Con la banda puesta, y el bigote también
Claro que, con el correr de los años, el bigote transcendió las fronteras partidarias. Al comenzar el siglo XX, las barbas empezaron a decaer hasta casi desaparecer una vez concluida la primera década. Mientras que el bigote era ya moneda corriente. ¿Uno que le rindió grandes honores? Don Paulino Rodríguez Marquina: el estadígrafo tucumano portaba un bigote tan nutrido y con puntas tan pronunciadas hacia arriba que, para conservarlo así, firme e inmaculado, debía recurrir a la llamada “bigotera”. Una tira de gamuza que se calzaba sobre el bigote antes de acostarse a dormir, a fin de que los pelos mantuvieran su forma. Toda una coquetería… ¿Y por Casa Rosada como andamos? Porque, como recordará, hemos tenido unos cuantos presidentes portadores de bigotes: Roque Sáenz Peña, Victorino de la Plaza, Agustín P. Justo, Ramón Castillo y Raúl Alfonsín… ¿alguno más? Claro que sí, ¡cómo olvidar el generoso mostacho de Carlos Pellegrini! Diga que el billete de $1 está ya extinguido, y que, por tanto, su imagen no resulta tan recurrente. Pero aún así, es uno de esos bigotes que quedarán para la posteridad. Mucho más acá en el tiempo, otro bigotón que merodeó la Casa de Gobierno, aunque sin llegar a sentarse en el sillón, ha sido el de Aníbal Fernández: el bigote del el ex jefe de Gabinete de Ministros sí que se ha convertido en su marca registrada.
Estelares
¿Y si nos apartamos del mundo de la política? Mire que el mundo del espectáculo y el deporte también han aportado sus buenos ejemplares al inventario de bigotes nacionales. Si no, acuérdese del Mundial 78. Ahí iba Leopoldo Jacinto Luque, a la carrera, con la albiceleste pegada en la piel y su inconfundible bigote a cuestas. Infló la red una, dos, tres, cuatro, veces…la euforia mundialista copaba las casas, los bares, las tribunas ¿El autor de los goles? Ah sí, el gran Luque, bigote a la vista, imposible no detectarlo en decena de camisetas celestes y blancas que poblaban el campo de juego. ¿Qué si otro bigote habrá podido robarnos tantas alegrías? Pues hemos tenido dos que nos han desatado, y aún hoy, más de una risa. El de Jorge Guinzburg ha sido, incluso, de esos que sólo se recuerdan sobre una sonrisa: es que el ácido e inteligente humor del hoy ausente periodista ha hecho que su bigote trascendiera no sólo la pantalla de la TV; sino la radio, los diarios y hasta los libros. El de Guillermo Francella sí que nos dio un susto de aquellos: ¡cuánto lo hemos extrañado allá por el 2008! Es que el actor tuvo que afeitárselo para componer el personaje de una película (¿Recuerda al genial Pablo Sandoval de El Secreto de sus ojos?), y la cuestión fue que, sin bigote, Francella no era Francella. Por suerte, a diferencia de Sansón, le quitaron el bigote pero no la comedia; y la tan entrañable criatura ya ha vuelto a estar entre nosotros.
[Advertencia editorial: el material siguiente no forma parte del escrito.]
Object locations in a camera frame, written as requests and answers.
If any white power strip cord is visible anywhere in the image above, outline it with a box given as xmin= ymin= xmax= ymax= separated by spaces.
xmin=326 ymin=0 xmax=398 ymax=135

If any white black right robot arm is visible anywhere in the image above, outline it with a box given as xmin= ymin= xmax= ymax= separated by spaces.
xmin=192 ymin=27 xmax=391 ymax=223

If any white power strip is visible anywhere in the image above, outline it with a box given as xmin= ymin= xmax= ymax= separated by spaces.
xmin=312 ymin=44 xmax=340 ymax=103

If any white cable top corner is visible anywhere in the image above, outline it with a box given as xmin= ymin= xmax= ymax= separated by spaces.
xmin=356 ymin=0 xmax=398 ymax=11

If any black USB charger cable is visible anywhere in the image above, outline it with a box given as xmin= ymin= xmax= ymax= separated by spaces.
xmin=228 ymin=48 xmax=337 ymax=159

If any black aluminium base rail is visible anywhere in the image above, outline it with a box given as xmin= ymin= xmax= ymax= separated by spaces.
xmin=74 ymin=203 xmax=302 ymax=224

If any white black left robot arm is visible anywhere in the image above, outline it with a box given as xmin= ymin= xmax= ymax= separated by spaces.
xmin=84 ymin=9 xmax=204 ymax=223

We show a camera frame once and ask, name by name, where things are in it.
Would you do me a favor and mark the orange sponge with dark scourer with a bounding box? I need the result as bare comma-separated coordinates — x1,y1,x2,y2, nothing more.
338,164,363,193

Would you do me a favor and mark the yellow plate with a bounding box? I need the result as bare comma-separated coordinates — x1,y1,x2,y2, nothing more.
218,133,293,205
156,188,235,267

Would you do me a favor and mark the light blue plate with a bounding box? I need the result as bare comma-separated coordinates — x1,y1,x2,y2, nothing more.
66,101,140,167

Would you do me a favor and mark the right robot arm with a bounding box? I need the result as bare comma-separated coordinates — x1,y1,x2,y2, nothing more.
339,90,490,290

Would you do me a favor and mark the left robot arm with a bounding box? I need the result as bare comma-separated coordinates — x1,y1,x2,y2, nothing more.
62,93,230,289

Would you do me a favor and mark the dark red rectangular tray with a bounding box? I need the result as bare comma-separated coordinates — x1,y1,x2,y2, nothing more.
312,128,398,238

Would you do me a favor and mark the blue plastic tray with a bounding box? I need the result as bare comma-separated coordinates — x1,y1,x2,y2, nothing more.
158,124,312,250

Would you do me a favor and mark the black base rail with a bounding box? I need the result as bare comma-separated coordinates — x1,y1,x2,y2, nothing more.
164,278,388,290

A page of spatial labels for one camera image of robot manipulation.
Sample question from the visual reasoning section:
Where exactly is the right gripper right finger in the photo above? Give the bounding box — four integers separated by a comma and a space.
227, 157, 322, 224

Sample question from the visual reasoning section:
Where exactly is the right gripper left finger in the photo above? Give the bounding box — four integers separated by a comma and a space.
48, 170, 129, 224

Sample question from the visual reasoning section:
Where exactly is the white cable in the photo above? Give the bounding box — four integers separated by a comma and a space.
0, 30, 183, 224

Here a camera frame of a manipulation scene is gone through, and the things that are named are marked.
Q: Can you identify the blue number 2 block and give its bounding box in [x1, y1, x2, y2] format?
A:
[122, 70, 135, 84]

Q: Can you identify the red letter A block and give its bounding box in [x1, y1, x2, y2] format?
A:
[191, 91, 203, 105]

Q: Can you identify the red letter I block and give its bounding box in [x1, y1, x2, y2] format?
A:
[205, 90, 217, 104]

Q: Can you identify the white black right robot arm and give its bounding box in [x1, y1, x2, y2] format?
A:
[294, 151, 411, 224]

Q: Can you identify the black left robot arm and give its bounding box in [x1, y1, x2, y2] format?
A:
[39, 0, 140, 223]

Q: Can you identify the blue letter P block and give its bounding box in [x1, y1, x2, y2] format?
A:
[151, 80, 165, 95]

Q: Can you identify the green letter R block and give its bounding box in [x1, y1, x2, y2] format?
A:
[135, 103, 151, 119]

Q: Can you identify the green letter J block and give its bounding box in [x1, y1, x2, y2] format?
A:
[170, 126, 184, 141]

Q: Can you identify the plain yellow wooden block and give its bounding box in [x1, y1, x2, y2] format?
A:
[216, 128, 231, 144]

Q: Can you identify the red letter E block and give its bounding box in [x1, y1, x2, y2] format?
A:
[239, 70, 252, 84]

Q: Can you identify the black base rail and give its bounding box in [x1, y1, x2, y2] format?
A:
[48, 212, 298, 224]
Y, como no podía ser de otra manera, coronamos este lindo repaso con el bigote máximo. Ese después del que ya nada queda por decir. Say no more, pues el bigote de Charly García no tiene precedentes. Tan mítico como su portador, su condición bicolor no responde a teñido alguno; sino a la falta de pigmentación: mitad castaño, mitad blanco. Único, muy de Charly. Casi, casi una criatura con vida propia, un sello, una huella, “el” bigote. Sí, con artículo y todo. Porque, habida cuenta de lo relatado, bien lejos está de ser un mero de talle facial.